* How to complete this task *
Of all the lines in the material, how many carry the string "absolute"? Respond with the number by itself.

* Source records *
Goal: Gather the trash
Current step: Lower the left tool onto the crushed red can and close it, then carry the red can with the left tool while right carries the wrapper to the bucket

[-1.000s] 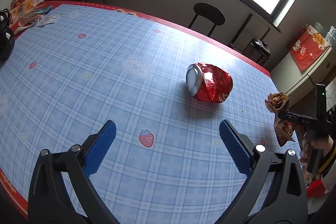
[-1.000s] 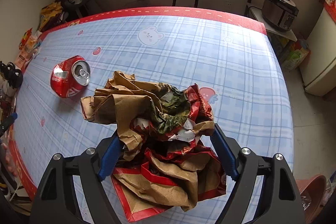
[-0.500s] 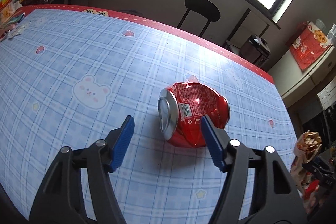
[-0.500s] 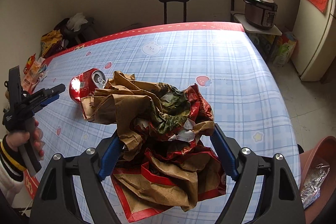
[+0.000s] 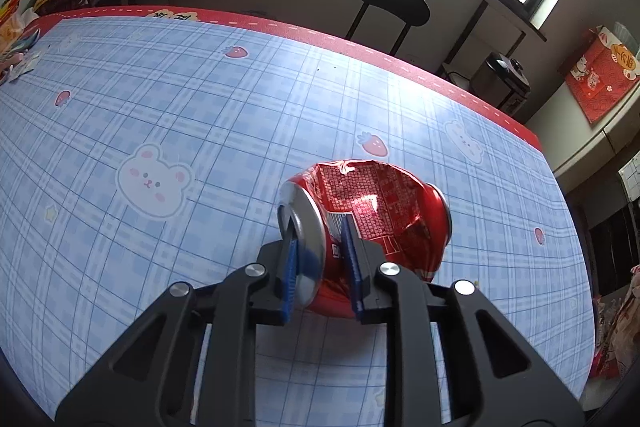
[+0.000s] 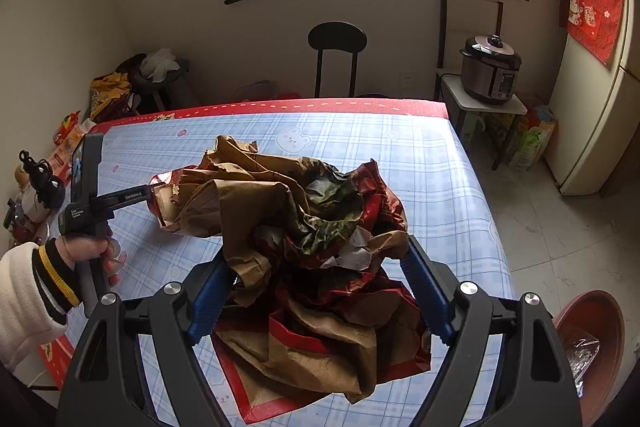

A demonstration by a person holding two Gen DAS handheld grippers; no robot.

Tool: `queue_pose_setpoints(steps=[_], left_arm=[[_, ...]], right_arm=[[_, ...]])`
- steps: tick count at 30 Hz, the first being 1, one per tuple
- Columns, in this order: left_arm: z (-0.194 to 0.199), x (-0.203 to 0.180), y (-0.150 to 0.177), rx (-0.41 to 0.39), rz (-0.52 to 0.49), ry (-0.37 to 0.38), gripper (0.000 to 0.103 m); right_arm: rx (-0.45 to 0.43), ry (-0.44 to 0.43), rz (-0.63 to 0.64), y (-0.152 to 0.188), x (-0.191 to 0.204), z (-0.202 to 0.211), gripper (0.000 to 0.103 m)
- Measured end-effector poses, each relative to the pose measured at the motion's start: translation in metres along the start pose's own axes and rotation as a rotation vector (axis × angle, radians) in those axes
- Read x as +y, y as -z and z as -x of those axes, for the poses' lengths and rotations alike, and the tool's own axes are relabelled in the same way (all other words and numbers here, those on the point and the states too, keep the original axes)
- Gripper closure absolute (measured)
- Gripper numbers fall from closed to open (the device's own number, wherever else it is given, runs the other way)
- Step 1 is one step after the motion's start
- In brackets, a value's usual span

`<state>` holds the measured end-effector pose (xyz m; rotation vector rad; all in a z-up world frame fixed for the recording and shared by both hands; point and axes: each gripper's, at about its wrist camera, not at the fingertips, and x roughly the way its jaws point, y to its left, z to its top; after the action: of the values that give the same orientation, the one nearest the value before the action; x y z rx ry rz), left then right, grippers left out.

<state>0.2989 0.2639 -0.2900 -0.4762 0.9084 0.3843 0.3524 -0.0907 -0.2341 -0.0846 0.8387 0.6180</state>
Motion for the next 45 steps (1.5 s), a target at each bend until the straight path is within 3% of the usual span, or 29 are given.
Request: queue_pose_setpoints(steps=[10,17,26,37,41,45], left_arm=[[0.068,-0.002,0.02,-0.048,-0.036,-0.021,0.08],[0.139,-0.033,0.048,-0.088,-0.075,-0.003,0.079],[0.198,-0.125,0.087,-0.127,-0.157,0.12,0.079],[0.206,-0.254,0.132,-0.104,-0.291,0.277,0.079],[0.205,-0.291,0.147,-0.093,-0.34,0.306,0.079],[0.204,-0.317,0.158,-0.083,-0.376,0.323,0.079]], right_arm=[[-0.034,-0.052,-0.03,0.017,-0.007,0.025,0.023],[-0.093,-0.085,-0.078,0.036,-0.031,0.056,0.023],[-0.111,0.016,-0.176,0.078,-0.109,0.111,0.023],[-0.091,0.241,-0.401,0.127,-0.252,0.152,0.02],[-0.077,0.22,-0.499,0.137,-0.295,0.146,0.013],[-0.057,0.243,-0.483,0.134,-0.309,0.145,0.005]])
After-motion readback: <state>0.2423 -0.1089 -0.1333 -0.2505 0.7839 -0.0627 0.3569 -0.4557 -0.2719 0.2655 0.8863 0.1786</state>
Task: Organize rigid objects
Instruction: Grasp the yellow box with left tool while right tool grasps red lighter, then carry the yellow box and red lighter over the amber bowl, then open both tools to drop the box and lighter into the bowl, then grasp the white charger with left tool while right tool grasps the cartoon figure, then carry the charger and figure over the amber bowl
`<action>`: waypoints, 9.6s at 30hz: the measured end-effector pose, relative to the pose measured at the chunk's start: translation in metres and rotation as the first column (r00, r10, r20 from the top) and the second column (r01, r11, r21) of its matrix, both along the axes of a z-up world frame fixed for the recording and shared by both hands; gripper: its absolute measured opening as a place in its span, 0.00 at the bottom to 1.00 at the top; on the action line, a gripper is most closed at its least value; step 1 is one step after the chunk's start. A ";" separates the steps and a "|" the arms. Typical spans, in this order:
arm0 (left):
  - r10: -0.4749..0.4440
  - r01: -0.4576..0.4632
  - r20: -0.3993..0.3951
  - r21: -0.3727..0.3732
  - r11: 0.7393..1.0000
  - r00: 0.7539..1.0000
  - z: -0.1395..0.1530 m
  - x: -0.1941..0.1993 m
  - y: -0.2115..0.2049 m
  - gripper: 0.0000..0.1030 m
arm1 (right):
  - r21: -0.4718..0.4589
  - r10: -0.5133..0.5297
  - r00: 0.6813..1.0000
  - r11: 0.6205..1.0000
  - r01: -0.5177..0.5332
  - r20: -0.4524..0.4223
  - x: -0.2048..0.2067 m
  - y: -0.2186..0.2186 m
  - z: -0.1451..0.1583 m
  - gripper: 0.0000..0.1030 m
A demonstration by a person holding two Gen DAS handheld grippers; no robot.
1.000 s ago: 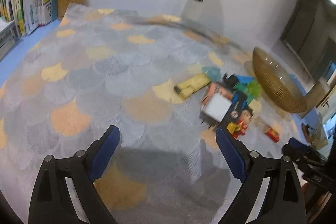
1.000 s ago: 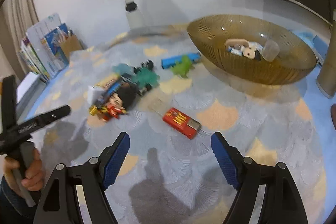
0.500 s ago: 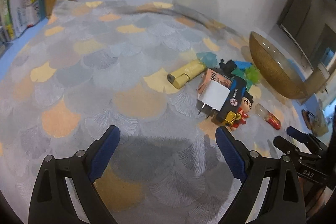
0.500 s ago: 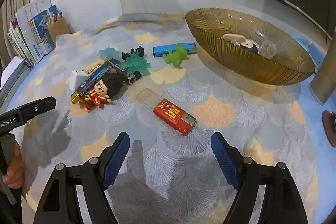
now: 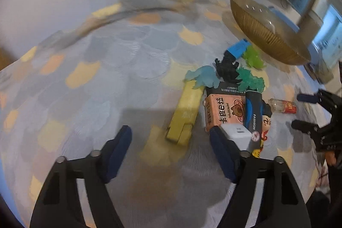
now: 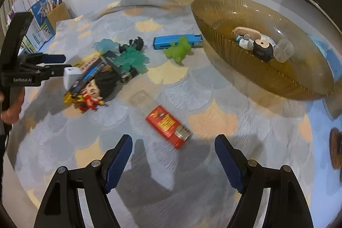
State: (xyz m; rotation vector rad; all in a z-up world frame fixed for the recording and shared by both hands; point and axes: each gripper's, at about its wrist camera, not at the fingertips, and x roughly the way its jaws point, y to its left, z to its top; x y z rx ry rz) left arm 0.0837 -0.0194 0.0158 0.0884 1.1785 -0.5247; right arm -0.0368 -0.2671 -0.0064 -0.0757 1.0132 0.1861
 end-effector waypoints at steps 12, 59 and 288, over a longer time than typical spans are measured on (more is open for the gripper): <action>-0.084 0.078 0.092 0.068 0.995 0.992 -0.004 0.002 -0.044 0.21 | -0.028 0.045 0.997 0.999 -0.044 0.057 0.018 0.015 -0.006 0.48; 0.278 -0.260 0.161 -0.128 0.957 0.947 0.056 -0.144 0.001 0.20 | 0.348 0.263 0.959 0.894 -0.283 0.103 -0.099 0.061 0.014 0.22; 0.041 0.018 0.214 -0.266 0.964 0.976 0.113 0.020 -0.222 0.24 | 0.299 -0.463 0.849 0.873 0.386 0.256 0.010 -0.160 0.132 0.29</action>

* Result below *
2